Dochodzi 1 w nocy, a mi do głowy przychodzą złe myśli. Myśli przykre, zabijające radość, wyciskające łzy i czyniące mnie żałosną. Polecam serdecznie krzywe fazy i rozkminy mające teoretycznie na celu wsparcie siebie samej i pocieszenie się, a w praktyce powodujące rozpad emocjonalny. Ale to nic, zaraz położę się spać, a gdy się obudzę, to znowu wszystko będzie dobrze, jak gdyby nigdy nic.....
A gdyby tak wyłączyć myśli chociaż na minutę?...
Tak wiele prób powiedzenia "tych" słów, efekt zawsze ten sam - NOPE. Tylko skąd taka reakcja?

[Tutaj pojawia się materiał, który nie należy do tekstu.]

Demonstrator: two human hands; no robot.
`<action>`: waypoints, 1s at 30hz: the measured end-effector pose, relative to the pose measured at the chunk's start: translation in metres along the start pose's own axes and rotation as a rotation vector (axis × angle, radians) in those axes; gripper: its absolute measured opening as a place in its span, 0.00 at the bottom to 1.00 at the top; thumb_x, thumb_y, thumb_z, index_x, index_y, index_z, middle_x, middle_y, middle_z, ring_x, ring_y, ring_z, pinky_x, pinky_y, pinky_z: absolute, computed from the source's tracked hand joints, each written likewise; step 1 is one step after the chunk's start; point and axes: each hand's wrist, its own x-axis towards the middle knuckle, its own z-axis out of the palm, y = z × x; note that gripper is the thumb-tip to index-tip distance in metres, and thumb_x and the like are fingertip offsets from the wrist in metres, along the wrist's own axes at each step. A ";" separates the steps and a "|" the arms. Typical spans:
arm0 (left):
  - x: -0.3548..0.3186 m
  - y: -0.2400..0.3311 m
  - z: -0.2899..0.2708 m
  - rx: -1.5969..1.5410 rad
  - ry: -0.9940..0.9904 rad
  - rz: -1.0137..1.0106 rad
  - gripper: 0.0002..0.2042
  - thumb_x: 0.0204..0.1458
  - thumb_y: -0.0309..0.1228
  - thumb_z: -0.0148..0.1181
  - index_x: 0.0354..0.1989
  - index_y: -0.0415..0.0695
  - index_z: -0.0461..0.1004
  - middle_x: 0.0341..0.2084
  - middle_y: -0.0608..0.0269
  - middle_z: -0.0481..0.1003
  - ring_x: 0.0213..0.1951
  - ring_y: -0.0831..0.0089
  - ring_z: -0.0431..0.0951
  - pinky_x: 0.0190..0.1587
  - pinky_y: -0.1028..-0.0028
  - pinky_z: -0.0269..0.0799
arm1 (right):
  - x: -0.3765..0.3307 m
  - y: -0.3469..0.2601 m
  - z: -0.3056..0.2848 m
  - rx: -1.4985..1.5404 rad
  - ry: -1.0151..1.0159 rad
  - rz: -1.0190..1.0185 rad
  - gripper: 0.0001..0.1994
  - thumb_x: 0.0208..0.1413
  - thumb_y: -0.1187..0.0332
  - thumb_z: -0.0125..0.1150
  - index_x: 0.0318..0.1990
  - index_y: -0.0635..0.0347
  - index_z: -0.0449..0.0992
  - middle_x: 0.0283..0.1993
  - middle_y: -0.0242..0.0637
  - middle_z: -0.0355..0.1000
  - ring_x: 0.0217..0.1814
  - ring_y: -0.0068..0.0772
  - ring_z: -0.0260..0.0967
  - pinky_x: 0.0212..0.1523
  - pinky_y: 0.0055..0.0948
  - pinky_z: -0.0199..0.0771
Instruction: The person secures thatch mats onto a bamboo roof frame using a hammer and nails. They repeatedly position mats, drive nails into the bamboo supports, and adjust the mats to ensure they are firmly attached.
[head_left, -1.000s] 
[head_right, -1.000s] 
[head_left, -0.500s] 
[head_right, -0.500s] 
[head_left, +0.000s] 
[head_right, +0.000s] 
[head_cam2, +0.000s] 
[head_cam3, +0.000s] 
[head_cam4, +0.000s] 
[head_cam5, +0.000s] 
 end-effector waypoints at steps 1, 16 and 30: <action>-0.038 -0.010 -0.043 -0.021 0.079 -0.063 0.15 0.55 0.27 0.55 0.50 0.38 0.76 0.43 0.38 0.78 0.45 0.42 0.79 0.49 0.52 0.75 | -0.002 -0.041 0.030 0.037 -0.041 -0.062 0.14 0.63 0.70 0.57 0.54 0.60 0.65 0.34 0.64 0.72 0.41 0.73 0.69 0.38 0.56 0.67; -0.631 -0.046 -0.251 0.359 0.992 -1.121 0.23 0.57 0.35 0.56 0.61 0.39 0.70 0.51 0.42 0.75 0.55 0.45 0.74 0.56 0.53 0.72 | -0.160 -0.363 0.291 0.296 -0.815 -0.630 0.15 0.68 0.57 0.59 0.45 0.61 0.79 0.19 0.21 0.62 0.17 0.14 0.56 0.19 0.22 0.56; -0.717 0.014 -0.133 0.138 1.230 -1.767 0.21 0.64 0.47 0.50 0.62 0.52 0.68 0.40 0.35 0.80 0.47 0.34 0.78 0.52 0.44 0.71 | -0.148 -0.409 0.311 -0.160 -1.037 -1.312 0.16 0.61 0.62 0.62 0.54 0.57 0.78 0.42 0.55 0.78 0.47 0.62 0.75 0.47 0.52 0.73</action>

Dlaczego na samą myśl, że jest tak a nie inaczej, że czuję to, co CHYBA czuję, że chcę to w końcu powiedzieć, nazwać to, dać temu wyraz, dać jakikolwiek dowód istnienia takiego uczucia we mnie, dlaczego jedyne co potrafię zrobić to się rozpłakać? Nawet siedząc samej, tak jak teraz, w środku nocy przed komputerem, myśląc, że tak jak jest jest najlepiej na świecie i on jest najlepszy na świecie, jedyne co potrafię zrobić to płakać. Jeszcze żebym wiedziała jaki to rodzaj łez - czy ze strachu, czy z rozpaczy, czy z radości. Ale nie, to po prostu wychodzi samo z siebie, tak nagle. Myślę sobie "kocham" i JEB, łzy.
Psychologa. "Cały mój świat potrzebuje psychologa. (...) Cały mój świat, żeby stanąć na nogach."
Sen jest dobry na wszystko. Tak mówią. Przekonajmy się.